Brand equity refers to a value premium associated with choosing one company over another. So, what are the key steps for creating brand equity?
- Deliver a Differentiated Solution: Why is your service different? What do you offer that your competitors do not? It is important for a business to understand how to differentiate by something other than pricing – competing solely based on price does not lead to a sticky customer base and makes a business especially susceptible to competition.
- Tighten Branding and Messaging:A company’s brand and key messaging are often overlooked. Ensure the value proposition your brand represents is as clear as possible; this is a simple step that is often forgotten. Working with a branding consultant to tighten messaging to ensure the brand is communicated and consistently delivered is money well spent.

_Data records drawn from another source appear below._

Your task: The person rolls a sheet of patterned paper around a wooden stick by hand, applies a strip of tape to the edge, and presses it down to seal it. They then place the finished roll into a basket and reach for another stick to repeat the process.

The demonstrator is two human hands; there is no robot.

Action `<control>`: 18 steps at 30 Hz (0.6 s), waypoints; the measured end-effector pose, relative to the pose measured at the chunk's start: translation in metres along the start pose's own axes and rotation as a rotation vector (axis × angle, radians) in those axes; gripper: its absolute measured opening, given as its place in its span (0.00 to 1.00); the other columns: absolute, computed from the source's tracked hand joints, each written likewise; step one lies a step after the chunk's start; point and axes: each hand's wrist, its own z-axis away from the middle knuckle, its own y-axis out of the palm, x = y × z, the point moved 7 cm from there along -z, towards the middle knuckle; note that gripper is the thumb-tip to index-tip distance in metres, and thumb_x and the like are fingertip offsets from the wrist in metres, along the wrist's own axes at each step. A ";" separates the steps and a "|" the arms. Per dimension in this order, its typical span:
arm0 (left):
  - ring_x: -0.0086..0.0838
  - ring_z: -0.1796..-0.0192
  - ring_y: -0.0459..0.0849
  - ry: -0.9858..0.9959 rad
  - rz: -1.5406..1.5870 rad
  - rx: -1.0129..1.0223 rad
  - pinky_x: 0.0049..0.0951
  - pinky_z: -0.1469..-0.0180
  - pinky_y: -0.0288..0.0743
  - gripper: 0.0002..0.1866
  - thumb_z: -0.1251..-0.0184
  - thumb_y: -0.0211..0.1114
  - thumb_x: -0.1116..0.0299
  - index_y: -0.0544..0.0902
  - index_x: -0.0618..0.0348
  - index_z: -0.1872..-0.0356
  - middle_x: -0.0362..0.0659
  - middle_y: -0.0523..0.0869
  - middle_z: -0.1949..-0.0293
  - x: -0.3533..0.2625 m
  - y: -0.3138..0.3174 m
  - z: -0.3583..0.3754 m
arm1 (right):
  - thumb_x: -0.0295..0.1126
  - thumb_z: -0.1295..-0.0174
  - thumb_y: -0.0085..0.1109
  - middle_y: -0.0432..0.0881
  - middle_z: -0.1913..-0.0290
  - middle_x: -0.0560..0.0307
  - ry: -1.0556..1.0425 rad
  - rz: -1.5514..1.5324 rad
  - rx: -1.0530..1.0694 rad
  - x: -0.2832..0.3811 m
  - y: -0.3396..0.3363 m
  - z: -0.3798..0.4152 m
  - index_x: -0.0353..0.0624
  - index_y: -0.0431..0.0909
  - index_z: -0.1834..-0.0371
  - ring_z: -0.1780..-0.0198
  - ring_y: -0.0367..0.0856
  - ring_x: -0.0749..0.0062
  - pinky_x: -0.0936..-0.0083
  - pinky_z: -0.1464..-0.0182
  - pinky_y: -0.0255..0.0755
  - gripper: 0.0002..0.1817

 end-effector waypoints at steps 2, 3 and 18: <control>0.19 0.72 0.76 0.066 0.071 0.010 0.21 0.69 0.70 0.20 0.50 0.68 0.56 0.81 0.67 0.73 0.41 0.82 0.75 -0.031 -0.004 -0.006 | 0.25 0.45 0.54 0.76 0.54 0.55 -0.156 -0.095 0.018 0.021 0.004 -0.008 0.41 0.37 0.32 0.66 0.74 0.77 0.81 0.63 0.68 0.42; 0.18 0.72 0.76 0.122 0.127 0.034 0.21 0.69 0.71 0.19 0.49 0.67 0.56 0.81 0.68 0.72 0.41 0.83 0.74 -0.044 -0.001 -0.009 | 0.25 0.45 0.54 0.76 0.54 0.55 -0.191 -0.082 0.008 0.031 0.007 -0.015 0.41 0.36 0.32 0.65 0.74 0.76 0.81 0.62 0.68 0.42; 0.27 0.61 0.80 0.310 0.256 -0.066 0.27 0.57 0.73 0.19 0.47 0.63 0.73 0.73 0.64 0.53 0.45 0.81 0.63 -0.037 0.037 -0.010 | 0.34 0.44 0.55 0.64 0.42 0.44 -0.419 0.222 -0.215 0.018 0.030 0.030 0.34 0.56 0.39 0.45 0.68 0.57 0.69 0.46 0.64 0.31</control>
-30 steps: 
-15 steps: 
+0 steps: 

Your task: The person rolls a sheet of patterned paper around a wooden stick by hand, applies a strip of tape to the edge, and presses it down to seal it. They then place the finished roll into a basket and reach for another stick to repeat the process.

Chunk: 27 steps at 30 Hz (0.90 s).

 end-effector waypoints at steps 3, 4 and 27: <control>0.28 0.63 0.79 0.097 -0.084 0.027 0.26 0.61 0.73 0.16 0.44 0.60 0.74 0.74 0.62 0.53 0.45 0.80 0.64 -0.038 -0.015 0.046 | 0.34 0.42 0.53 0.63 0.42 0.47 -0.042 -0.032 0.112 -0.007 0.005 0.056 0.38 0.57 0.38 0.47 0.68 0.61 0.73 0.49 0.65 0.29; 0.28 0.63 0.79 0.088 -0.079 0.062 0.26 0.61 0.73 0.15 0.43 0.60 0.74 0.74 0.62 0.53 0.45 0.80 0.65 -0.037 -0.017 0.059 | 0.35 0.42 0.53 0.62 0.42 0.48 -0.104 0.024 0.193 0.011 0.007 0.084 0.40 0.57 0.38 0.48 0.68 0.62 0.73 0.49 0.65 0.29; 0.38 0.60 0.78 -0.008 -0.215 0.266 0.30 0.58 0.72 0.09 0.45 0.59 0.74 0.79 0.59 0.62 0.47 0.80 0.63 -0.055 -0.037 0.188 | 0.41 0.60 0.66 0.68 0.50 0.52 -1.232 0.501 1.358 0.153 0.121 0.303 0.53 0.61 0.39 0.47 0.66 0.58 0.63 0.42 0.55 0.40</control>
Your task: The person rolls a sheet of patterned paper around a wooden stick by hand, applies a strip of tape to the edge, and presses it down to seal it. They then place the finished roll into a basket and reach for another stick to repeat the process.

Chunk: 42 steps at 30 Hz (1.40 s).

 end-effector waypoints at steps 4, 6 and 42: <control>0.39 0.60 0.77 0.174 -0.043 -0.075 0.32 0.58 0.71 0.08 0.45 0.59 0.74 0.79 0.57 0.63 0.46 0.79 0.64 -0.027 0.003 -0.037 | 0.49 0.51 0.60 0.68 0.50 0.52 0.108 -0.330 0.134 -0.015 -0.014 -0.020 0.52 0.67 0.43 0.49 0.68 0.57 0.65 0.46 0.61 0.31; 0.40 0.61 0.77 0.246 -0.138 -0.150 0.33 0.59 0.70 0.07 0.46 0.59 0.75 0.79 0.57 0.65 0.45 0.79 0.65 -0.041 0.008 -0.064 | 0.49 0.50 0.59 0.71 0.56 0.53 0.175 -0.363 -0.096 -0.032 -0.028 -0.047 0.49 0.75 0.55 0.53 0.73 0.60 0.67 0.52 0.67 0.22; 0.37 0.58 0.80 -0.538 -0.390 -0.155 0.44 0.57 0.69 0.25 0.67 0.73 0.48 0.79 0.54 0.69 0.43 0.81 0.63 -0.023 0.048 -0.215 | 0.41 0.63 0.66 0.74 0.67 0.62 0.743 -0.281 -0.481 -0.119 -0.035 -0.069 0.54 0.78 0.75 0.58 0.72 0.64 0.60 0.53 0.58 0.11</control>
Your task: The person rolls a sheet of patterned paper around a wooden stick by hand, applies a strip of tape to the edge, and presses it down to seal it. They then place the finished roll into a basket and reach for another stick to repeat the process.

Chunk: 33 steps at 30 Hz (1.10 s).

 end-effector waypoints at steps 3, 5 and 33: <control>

- Invest in Marketing: Similar to branding, marketing is an area that is often neglected. While it may be easy to rationalize that things are going well given existing business and word-of-mouth customer referrals, companies must invest in marketing to maximize performance. Marketing does cost money, but it can generate an enormous benefit. There are many avenues of marketing to consider as a vendor – conferences, charity events, industry publications/websites, email marketing, etc. Focus on the marketing avenues that have the highest ROI. While marketing spend can directly lead to new business opportunities, the benefits are much broader. Marketing spend further develops the brand and its reputation in the industry.
In addition, do not lose sight of basic principles essential in the workers’ comp space: delivering a quality product/service, displaying impeccable reliability, and operating with integrity. Failure to to adhere to these principles will destroy your brand equity and depress the value of you business.
Ultimately, acquirers are not simply buying financials. Ensuring the company is delivering a differentiated solution while improving the brand messaging and investing in marketing will help to increase the value of your company.